Detection of imidacloprid in biological fluids in a case of fatal insecticide in-toxication

Chiaki Fuke, Takumi Nagai, Kenji Ninomiya, Maki Fukasawa, Yoko Ihama,Tetsuji Miyazaki

PII: S1344-6223(13)00123-5DOI: http://dx.doi.org/10.1016/j.legalmed.2013.10.007Reference: LEGMED 1073

To appear in: Legal Medicine

Received Date: 17 December 2012Revised Date: 24 October 2013Accepted Date: 24 October 2013

Please cite this article as: Fuke, C., Nagai, T., Ninomiya, K., Fukasawa, M., Ihama, Y., Miyazaki, T., Detection ofimidacloprid in biological fluids in a case of fatal insecticide intoxication, Legal Medicine (2013), doi: http://dx.doi.org/10.1016/j.legalmed.2013.10.007

This is a PDF file of an unedited manuscript that has been accepted for publication. As a service to our customerswe are providing this early version of the manuscript. The manuscript will undergo copyediting, typesetting, andreview of the resulting proof before it is published in its final form. Please note that during the production processerrors may be discovered which could affect the content, and all legal disclaimers that apply to the journal pertain.

Detection of imidacloprid in biological fluids in a case of fatal insecticide intoxication

Chiaki Fuke *, Takumi Nagai, Kenji Ninomiya, Maki Fukasawa, Yoko Ihama, Tetsuji

Miyazaki

Department of Forensic Medical Science, Graduate School of Medicine,

University of the Ryukyus, 207 Uehara, Nishihara, Okinawa 903-0215, Japan

Abstract

Here, we describe a high-performance liquid chromatography/photodiode array

detector method for the detection of imidacloprid in biological fluids in a case of suicide

by ingestion of liquor mixed with Admire® Flowable insecticide (containing 20%

imidacloprid). A plastic bottle containing a cloudy liquid (concentration of ethanol in

the liquid was 150 mg/ml and that of imidacloprid was 50 mg/ml) was found near the

decedent. The biological fluids collected at autopsy were prepared by deproteinization

with acetonitrile. Zolpidem was used as an internal standard. The concentrations of

imidacloprid in femoral blood and cerebrospinal fluid were 105 µg/ml and 58.5 µg/ml,

respectively. Ethanol was also detected in the samples, with concentrations of 1.0 mg/ml

in femoral blood and 1.4 mg/ml in cerebrospinal fluid.
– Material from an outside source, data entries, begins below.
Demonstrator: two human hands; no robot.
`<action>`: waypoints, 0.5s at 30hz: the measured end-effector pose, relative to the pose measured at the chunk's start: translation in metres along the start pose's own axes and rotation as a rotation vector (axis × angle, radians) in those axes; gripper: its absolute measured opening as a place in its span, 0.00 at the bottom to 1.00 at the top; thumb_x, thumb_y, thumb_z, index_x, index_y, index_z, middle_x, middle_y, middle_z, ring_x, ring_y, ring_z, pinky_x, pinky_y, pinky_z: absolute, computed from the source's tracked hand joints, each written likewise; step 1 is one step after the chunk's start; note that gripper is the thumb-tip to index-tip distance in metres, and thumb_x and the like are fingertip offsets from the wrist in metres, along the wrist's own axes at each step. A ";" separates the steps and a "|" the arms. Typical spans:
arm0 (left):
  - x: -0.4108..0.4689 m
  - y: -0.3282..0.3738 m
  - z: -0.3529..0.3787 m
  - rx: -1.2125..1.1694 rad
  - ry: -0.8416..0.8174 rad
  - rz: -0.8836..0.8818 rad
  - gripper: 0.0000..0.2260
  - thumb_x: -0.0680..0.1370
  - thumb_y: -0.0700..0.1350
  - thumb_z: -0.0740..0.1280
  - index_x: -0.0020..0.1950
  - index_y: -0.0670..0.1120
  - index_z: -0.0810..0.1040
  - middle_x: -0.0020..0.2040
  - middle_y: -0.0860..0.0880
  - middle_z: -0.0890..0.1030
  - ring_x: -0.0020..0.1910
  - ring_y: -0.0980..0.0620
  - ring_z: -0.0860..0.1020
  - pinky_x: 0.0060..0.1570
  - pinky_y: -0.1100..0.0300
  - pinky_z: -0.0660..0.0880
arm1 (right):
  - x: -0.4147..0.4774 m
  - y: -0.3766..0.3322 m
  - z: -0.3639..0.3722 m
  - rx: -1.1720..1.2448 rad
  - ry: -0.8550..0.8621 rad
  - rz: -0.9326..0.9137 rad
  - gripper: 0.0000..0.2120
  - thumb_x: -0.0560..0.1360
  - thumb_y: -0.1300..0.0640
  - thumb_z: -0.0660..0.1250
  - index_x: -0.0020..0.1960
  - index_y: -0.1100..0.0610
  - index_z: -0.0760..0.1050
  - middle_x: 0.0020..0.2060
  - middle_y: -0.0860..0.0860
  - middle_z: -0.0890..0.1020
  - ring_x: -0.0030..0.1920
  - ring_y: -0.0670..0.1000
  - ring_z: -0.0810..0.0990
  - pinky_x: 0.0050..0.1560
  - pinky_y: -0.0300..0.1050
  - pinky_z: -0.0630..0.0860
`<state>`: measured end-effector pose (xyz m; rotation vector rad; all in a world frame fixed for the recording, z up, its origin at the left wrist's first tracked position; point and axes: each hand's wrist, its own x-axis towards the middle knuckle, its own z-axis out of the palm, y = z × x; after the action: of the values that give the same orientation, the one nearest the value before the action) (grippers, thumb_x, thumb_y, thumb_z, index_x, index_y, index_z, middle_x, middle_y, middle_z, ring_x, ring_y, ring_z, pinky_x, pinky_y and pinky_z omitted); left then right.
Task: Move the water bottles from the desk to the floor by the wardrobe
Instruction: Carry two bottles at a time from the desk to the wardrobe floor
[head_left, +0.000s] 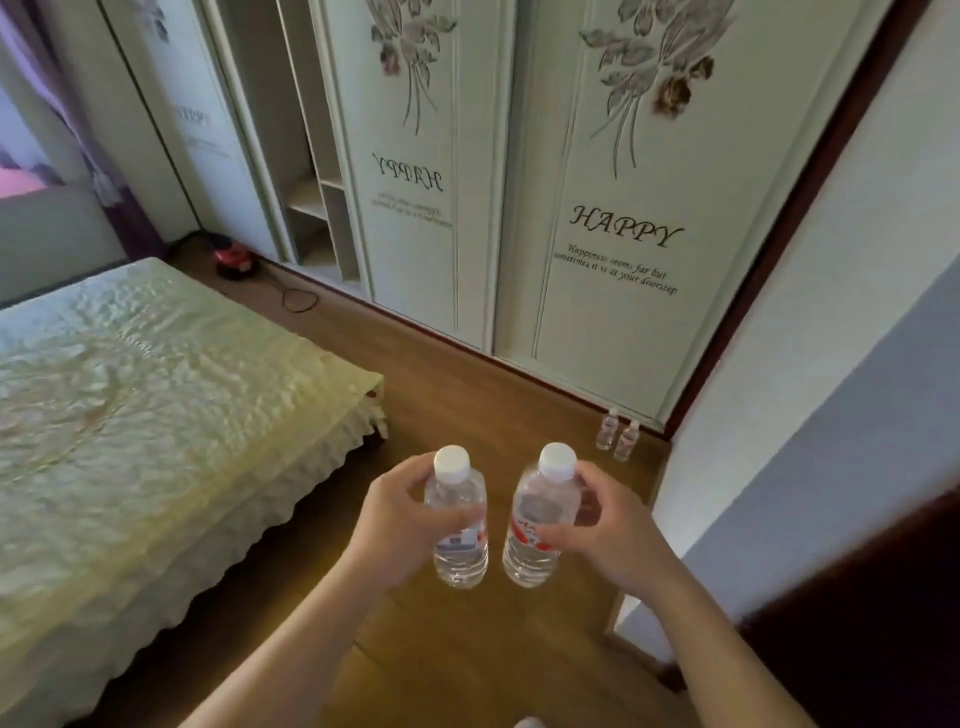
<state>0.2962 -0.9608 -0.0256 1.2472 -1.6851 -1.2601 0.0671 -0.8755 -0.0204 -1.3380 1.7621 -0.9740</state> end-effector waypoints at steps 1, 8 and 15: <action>0.020 0.000 0.007 0.012 -0.022 0.003 0.24 0.65 0.47 0.84 0.59 0.52 0.83 0.50 0.55 0.86 0.52 0.52 0.84 0.51 0.55 0.82 | 0.014 0.005 -0.006 0.000 0.011 0.015 0.25 0.65 0.46 0.81 0.56 0.35 0.72 0.53 0.33 0.80 0.56 0.42 0.79 0.56 0.43 0.77; 0.154 0.010 0.058 0.044 -0.077 0.026 0.22 0.67 0.47 0.83 0.59 0.52 0.82 0.48 0.56 0.85 0.48 0.57 0.83 0.44 0.64 0.77 | 0.134 0.037 -0.059 0.018 0.039 0.073 0.24 0.68 0.49 0.80 0.55 0.35 0.69 0.54 0.33 0.77 0.57 0.44 0.79 0.58 0.43 0.76; 0.279 0.031 0.090 0.055 -0.093 0.036 0.22 0.67 0.48 0.83 0.59 0.53 0.82 0.50 0.55 0.85 0.51 0.54 0.84 0.52 0.54 0.83 | 0.243 0.047 -0.111 -0.002 0.076 0.105 0.31 0.66 0.52 0.81 0.65 0.41 0.72 0.57 0.39 0.80 0.60 0.47 0.78 0.64 0.55 0.77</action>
<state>0.1196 -1.1965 -0.0294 1.2013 -1.8110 -1.2756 -0.1027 -1.0874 -0.0326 -1.2112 1.8707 -0.9761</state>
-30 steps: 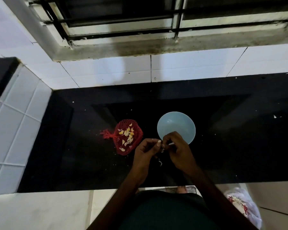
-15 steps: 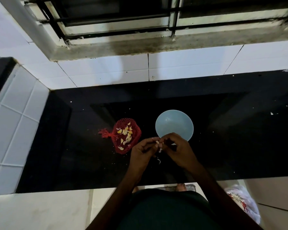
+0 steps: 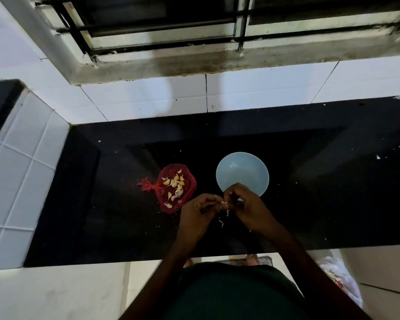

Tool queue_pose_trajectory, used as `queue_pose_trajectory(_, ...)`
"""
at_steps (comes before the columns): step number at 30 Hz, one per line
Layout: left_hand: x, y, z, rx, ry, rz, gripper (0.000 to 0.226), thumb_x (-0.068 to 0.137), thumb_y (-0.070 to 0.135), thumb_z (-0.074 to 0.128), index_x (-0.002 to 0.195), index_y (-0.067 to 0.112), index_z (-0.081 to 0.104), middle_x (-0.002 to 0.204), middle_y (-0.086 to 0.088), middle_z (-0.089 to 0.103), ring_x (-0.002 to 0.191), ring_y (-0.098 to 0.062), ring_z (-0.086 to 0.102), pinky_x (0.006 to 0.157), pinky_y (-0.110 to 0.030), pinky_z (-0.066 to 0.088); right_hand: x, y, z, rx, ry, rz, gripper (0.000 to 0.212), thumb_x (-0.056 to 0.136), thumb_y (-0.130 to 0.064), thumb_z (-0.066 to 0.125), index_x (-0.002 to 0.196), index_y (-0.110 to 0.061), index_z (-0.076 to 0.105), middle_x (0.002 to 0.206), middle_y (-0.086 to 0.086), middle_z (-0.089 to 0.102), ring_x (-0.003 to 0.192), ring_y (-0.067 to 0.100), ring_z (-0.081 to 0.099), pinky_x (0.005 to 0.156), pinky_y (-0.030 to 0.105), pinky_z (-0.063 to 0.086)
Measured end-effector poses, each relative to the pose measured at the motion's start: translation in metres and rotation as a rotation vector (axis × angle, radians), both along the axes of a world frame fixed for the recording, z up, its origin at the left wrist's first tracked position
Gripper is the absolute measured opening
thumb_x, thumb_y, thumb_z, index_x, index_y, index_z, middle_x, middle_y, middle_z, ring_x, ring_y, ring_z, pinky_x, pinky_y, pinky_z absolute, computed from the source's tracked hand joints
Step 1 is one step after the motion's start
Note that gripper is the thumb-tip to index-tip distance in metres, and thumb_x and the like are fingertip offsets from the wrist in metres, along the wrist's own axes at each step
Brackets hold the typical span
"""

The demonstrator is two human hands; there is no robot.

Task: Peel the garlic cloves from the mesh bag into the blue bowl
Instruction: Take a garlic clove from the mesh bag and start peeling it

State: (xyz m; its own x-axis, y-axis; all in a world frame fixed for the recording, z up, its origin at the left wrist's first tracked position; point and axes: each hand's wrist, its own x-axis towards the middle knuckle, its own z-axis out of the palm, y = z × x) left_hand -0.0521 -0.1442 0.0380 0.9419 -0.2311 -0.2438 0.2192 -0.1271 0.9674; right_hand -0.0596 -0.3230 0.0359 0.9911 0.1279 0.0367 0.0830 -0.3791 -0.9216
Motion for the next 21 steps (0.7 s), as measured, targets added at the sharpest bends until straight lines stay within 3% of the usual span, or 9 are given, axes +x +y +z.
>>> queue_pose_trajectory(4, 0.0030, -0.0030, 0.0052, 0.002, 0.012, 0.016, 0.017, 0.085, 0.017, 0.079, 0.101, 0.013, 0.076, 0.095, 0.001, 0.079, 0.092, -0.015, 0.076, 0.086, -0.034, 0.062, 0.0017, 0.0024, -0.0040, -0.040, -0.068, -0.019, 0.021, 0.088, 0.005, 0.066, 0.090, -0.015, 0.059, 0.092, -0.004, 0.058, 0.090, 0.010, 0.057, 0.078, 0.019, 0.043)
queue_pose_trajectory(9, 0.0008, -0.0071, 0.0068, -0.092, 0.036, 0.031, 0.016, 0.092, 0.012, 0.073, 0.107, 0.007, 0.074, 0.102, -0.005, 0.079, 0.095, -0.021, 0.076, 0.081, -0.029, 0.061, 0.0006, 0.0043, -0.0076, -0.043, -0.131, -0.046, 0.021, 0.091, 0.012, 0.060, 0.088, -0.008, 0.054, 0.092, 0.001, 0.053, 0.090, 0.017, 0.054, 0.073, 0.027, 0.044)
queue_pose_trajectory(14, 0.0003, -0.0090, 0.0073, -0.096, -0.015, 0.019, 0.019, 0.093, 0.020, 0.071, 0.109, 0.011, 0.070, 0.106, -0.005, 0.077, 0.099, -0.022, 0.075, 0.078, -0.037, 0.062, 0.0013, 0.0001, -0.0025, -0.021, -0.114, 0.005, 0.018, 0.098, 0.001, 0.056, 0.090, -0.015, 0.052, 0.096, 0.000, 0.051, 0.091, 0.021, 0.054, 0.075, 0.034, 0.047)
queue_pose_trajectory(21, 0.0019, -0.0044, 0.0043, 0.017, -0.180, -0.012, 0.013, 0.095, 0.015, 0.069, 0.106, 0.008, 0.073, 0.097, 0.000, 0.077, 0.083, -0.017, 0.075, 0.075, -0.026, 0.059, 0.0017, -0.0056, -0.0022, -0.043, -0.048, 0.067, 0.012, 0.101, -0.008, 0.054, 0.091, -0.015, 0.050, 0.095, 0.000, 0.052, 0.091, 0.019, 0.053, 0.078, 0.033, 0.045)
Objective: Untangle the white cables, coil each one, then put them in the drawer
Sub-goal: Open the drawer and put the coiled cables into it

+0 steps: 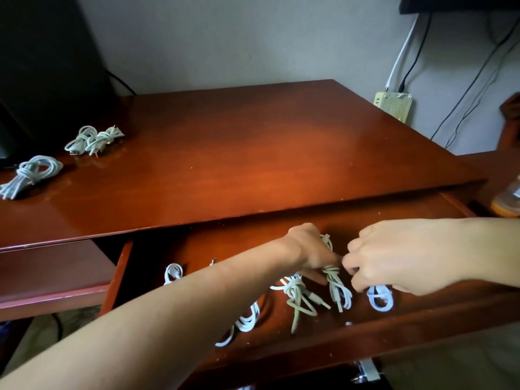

Key words: Imidacloprid, GC-MS, HPLC, Fatal intoxication, Poisoning

1. Introduction

Imidacloprid [1-(6-chloro-3-pyridylmethyl)-N-nitroimidazolidin-2-ylideneamine] is

a neonicotinoid insecticide in the chloronicotinyl nitroguanidine chemical family (Fig.

1). It was introduced in the Japanese market in 1992. Trade names for Bayer

CropScience’s imidacloprid products include Admire® and Hachikusan®.

Imidacloprid acts on several types of postsynaptic nicotinic acetylcholine receptors

(nAChRs) in the nervous system. In insects, these receptors are located exclusively

within the central nervous system. Following the binding of imidacloprid to the

nicotinic receptor, nerve impulses are spontaneously discharged at first; however,

subsequently, the neurons fail to propagate any signal [1].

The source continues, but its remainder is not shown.